As GAP publishes additional information in 2018, we will continue to explore these options for commercial feasibility and will also evaluate stunning methods as they become commercially available.
- Sow Housing – Many large scale pork producers are moving away from confining sows in gestation crates by transitioning to systems in which sows are housed in group pens. SONIC began addressing this issue in 2010, when the company began incorporating gestation crate-free pork into its supply chain. SONIC is actively working to eliminate gestation crates from its pork supply chain, and intends to reach that goal no later than 2022, the timeframe several large pork producers have set to be fully transitioned to group sow housing. SONIC will continue to favor suppliers that raise hogs in a gestation crate-free environment in addition to suppliers that can provide audit and tracking reports for sourcing crate-free pork. As of March 2017, 52 percent of sows raised for SONIC lived in group housing.
- Laying Hens – SONIC’s animal welfare requirement for egg suppliers is to meet United Egg Producer (UEP) standards for housing and other poultry practices SONIC does not support the withdrawal of food or water to facilitate molting or support improperly controlled and/or managed beak trimming. In January 2016, SONIC made the commitment to source 100 percent cage-free eggs by 2025.
- Antibiotic Use – Effective January 2017, poultry suppliers should only administer antimicrobial drugs to animals for the prevention, control and treatment of disease. Animals will be treated when necessary for animal welfare. Use of antibiotics that are medically important to humans, for the sole purpose of growth promotion is strictly prohibited.

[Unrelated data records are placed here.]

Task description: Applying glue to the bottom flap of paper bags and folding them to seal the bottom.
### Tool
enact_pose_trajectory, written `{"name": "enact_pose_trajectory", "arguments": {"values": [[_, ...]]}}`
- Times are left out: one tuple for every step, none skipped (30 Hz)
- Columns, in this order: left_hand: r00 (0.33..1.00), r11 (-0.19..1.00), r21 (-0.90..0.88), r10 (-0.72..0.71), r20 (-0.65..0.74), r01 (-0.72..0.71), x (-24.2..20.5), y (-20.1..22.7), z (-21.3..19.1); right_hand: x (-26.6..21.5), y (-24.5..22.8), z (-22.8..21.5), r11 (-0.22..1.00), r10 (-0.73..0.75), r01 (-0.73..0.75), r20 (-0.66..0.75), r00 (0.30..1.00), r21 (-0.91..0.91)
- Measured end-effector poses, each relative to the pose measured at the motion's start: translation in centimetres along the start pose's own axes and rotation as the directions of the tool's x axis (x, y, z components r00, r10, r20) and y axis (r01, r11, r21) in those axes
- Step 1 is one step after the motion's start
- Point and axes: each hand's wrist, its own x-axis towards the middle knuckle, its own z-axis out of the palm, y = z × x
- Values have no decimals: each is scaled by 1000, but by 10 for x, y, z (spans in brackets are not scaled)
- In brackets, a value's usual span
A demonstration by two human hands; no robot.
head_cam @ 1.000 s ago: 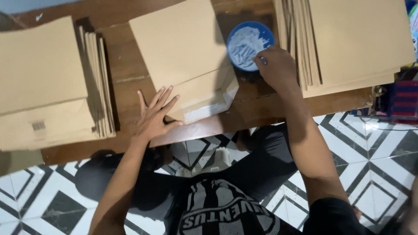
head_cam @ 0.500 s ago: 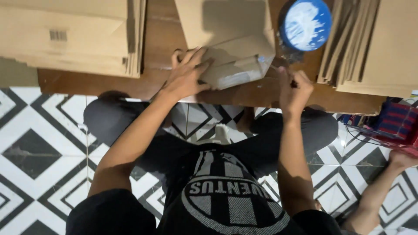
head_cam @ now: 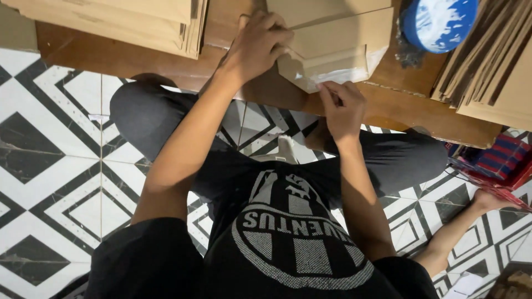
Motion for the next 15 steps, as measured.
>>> {"name": "enact_pose_trajectory", "arguments": {"values": [[1000,1000,3,0,8,0,2,-4,5,0,2,5,997,-63,63,3,998,-34],[1000,1000,1,-3,10,3,3,-7,8,-1,4,8,998,-61,61,6,998,-35],[1000,1000,-13,-9,-5,9,4,-9,12,-1,6,12,993,-89,89,8,996,-80],[1000,1000,-26,-16,-20,16,5,-10,15,-2,7,15,985,-117,118,12,993,-122],[1000,999,-28,-21,-19,21,6,-11,13,-1,7,17,986,-116,117,17,993,-122],[999,1000,-20,2,-41,-3,6,-11,12,-1,6,19,976,-143,145,25,989,-165],[998,1000,-13,26,-63,-26,6,-11,11,-1,6,20,963,-170,173,34,985,-208],[998,1000,-14,16,-64,-17,5,-11,12,-1,6,19,963,-169,175,43,985,-207],[994,999,-13,39,-104,-40,4,-11,13,-2,5,17,950,-196,200,43,980,-241],[988,998,-10,63,-143,-65,4,-12,14,-2,5,17,935,-223,226,42,974,-275],[988,998,-11,56,-144,-58,4,-11,12,-2,5,14,935,-223,228,49,973,-273],[986,997,-31,70,-154,-76,5,-10,11,-3,5,10,939,-229,235,54,972,-250],[983,994,-52,84,-164,-93,5,-9,10,-4,4,6,943,-234,241,59,971,-228],[983,994,-55,80,-163,-90,4,-8,10,-5,4,3,944,-232,240,62,971,-229],[988,997,-67,37,-148,-47,4,-7,11,-7,4,-1,949,-207,217,67,976,-230]]}}
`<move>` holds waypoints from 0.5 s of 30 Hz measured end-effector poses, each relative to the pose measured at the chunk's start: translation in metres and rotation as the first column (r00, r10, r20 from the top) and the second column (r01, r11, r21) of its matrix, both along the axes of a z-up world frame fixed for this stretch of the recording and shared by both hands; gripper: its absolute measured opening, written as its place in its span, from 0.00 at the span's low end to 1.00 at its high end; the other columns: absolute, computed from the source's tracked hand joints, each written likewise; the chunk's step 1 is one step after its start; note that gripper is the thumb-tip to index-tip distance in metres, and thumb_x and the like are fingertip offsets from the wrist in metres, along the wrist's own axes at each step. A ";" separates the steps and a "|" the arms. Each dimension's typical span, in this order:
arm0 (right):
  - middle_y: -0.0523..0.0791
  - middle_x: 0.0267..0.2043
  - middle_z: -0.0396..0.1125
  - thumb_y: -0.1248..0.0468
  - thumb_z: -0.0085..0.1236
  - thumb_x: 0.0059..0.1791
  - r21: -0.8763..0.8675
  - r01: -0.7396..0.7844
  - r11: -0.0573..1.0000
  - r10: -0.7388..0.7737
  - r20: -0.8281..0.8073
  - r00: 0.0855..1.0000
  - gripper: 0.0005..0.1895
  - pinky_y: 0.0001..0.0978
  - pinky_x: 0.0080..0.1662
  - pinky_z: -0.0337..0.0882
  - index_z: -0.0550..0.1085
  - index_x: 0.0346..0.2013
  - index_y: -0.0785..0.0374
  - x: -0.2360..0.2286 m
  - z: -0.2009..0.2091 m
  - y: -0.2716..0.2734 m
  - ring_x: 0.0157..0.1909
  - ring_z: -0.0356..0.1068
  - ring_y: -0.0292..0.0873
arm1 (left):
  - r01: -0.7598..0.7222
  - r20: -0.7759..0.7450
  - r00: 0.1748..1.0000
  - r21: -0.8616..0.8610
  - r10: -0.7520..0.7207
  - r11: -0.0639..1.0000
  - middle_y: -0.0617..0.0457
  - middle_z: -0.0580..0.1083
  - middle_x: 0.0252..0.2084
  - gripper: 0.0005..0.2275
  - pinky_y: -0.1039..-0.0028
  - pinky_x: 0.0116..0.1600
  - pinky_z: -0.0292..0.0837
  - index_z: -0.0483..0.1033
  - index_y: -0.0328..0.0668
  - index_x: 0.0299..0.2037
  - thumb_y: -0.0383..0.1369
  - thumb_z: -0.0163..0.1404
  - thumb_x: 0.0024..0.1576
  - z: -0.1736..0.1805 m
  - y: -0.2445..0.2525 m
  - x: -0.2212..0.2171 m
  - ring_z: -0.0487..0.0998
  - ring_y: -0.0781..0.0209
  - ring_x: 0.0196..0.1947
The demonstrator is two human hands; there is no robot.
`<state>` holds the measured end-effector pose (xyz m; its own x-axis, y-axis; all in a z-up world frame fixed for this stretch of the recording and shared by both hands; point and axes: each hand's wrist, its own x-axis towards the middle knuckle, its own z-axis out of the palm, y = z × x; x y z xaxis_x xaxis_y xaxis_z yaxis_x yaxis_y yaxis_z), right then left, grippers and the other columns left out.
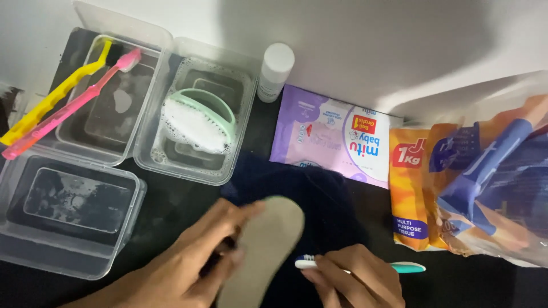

Per FDA Guidance 209 and 213, suppliers should not use medically important antimicrobials in food animals for production purposes; suppliers are also required to bring the therapeutic uses of such antimicrobials under the oversight of licensed veterinarians.
SONIC continues to work together with government and industry leaders to seek opportunities for continuous improvement and the enhancement of science- based humane animal handling standards. In addition, SONIC supports the adoption of improvements in areas that result in more humane conditions for animals used for the production of food.
We continue to focus our efforts toward humane farm animal production practices, humane animal transport practices and humane slaughter practices.
SONIC has the opportunity and responsibility to ensure proper handling and treatment of the farm production animals we purchase. We take that responsibility very seriously which is why we monitor our suppliers on an ongoing basis. SONIC will only conduct business with supply partners who promise to maintain high quality and food-safety standards, and suppliers that also share our commitment to animal welfare.